- _WORK TO COMPLETE_
Each line below is to be repeated exactly; any picture is to be left out.
__________
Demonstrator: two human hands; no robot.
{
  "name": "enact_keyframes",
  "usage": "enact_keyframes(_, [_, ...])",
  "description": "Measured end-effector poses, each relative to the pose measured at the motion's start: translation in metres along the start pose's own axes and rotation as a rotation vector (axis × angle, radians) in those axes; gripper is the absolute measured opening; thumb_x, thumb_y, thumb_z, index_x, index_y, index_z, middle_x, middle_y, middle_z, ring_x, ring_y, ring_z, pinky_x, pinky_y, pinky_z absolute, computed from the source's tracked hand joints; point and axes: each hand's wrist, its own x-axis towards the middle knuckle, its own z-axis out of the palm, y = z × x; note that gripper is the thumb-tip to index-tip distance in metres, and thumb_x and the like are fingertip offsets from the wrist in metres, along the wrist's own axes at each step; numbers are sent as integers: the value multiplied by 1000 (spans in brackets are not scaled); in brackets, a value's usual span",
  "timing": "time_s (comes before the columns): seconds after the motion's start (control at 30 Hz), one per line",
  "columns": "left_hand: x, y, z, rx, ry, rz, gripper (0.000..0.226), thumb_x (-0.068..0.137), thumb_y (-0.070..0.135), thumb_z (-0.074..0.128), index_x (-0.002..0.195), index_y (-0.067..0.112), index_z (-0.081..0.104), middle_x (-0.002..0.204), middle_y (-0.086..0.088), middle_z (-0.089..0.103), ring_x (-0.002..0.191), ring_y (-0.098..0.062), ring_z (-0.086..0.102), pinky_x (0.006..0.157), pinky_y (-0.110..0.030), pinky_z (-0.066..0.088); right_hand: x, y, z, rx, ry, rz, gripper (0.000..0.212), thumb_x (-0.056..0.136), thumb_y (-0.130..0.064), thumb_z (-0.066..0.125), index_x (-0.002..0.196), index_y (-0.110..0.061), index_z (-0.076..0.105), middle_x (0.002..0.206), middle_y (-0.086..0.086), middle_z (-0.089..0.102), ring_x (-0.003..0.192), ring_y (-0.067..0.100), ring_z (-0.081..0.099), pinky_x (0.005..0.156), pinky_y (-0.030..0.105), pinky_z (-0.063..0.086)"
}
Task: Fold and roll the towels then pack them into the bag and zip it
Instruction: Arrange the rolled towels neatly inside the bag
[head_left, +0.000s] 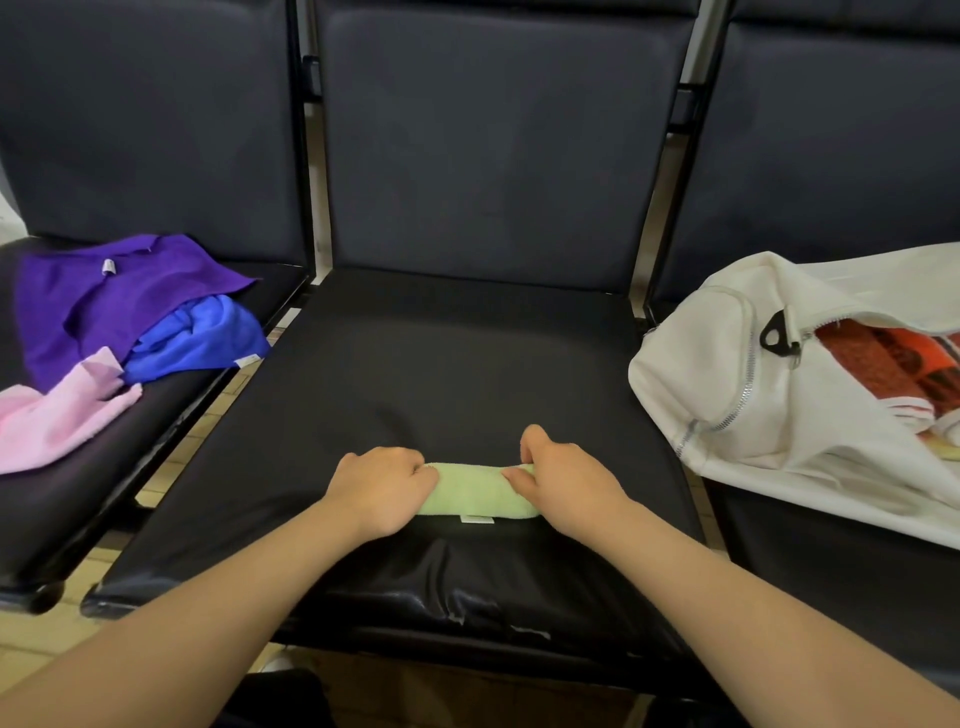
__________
- _WRITTEN SOLUTION_
Demonstrator: two human hands; no robot.
{
  "name": "enact_keyframes",
  "usage": "enact_keyframes(_, [_, ...])",
  "description": "Measured end-effector poses, each relative to the pose measured at the motion's start: translation in metres along the start pose's own axes and rotation as a rotation vector (axis × angle, radians) in those axes; gripper is the absolute measured opening; thumb_x, thumb_y, thumb_z, index_x, index_y, index_z, middle_x, middle_y, middle_z, ring_x, ring_y, ring_z, pinky_x, pinky_y, pinky_z absolute, computed from the source's tracked hand joints; point and axes: each hand's wrist, its own x-axis towards the middle knuckle, its own z-axis out of the palm, y = z × x; note that gripper is the thumb-tip to index-tip distance in metres, and thumb_x and the like are fingertip offsets from the wrist in metres, along the wrist's own axes at each step; numbers are sent as integers: the value multiplied by 1000 (spans in brackets are not scaled); in brackets, a value's usual span",
  "timing": "time_s (comes before the columns): seconds after the motion's start (control at 30 Hz), one per line",
  "columns": "left_hand: x, y, z, rx, ry, rz, gripper (0.000..0.226), thumb_x (-0.068..0.137), thumb_y (-0.070..0.135), thumb_z (-0.074..0.128), index_x (-0.002..0.195), index_y (-0.067..0.112), index_z (-0.081..0.104), middle_x (-0.002..0.204), middle_y (-0.086..0.088), middle_z (-0.089..0.103), ring_x (-0.002..0.191), ring_y (-0.098..0.062), ring_z (-0.086..0.102), pinky_x (0.006..0.157), pinky_y (-0.110..0.030), pinky_z (-0.066..0.088); right_hand: x, y, z, rx, ry, rz, gripper (0.000..0.212), thumb_x (-0.056..0.136), thumb_y (-0.130..0.064), thumb_z (-0.066..0.125), index_x (-0.002..0.196), index_y (-0.110..0.061), index_z (-0.076..0.105), middle_x (0.002..0.206), middle_y (-0.086..0.086), middle_z (-0.089..0.102), ring_x (-0.003..0.192), ring_y (-0.067..0.100), ring_z (-0.081..0.099), pinky_x (0.005..0.156), pinky_y (-0.030..0.105), pinky_z (-0.063..0.086)"
}
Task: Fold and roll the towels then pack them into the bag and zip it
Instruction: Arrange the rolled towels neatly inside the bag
[head_left, +0.000s] 

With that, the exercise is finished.